As to what happens, it’s nail-biting as loyalties fracture, new alliances form, all within the five-strong cast and it’s something as horribly relevant now as it was 30 years ago. Even fibre-optics make an appearance. As Trump tries reviving the rust belts with rusty promises you can see how reanimating that seething resentment at the loss of manufacturing translates to votes. This is raw and infects us all. Burke and Locke are spellbinding, leading a faultless cast.

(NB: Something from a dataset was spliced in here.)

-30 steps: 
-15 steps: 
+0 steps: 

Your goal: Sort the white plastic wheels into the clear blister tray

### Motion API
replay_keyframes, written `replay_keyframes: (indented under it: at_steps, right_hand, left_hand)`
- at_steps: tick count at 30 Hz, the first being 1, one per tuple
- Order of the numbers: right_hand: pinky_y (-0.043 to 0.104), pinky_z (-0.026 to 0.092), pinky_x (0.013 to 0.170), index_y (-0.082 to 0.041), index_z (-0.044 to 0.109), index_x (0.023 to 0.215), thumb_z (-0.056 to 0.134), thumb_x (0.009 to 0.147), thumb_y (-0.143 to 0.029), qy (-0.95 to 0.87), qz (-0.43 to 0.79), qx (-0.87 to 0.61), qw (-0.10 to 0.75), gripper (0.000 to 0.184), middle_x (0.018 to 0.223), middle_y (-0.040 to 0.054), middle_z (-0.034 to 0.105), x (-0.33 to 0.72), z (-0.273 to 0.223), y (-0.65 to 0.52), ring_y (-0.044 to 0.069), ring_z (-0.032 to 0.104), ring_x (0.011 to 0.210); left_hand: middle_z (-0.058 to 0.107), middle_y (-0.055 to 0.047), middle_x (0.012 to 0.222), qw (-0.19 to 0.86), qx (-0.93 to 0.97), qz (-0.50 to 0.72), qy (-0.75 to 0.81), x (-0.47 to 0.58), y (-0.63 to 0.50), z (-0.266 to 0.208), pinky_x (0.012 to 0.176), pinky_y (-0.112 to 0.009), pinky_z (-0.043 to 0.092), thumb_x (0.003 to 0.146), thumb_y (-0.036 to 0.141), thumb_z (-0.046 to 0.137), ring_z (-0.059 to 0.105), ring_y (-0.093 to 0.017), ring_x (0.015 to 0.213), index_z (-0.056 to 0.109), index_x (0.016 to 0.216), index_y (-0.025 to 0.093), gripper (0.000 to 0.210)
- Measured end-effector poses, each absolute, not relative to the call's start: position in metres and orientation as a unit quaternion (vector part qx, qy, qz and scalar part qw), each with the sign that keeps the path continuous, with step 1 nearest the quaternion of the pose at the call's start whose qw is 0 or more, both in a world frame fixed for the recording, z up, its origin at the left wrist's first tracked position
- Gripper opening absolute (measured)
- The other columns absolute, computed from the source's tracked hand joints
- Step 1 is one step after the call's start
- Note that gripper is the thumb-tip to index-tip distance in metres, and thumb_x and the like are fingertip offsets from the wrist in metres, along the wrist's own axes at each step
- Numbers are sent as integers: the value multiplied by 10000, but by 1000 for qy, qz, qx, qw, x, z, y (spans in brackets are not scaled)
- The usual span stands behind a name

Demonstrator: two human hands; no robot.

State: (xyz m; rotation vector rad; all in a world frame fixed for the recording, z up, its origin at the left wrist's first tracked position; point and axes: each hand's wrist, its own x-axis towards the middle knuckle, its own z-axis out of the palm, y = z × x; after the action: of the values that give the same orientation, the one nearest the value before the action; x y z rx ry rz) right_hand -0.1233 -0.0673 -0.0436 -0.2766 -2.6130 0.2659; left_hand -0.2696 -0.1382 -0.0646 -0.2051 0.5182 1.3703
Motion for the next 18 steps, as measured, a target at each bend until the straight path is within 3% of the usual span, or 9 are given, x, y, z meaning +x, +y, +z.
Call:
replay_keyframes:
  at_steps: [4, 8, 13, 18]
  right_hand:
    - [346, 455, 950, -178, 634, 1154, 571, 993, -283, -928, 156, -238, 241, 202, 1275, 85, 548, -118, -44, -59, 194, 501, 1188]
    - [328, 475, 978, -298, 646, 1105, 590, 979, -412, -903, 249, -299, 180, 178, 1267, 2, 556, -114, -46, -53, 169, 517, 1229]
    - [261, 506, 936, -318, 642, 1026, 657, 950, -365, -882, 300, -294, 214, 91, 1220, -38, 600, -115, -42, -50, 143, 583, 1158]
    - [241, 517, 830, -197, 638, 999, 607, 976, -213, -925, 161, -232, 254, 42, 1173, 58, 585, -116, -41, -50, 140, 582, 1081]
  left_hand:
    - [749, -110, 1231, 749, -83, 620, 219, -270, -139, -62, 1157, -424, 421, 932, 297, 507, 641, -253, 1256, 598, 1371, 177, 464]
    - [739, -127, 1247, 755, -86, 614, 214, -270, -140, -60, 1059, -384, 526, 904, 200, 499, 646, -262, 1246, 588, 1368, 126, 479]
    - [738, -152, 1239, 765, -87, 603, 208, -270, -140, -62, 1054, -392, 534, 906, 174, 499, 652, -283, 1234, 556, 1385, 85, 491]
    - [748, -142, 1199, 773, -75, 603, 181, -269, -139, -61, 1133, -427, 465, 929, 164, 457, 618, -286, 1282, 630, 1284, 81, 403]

In that de Vito film Garfinkle was changed to Garfield, losing Sterner’s blackly ironic self-portrait as a Bronx businessman – like Garfinkle – who turned playwright aged 42 in 1980. There’s another layer here too, the way the apparently benign Jorgensons of this world, Swedish and European settlers who take the land as theirs, ensure the Garfinkles and Sterners will never feel that secure, that virtue-signalling; and know no option but portable property. Dying aged just 62 in 2011, Sterner’s tombstone reads ‘Finally, a plot.’ This is more than a plot it’s a small masterpiece and this is s visceral as greenbacks get when pushing down on you. A superb revival.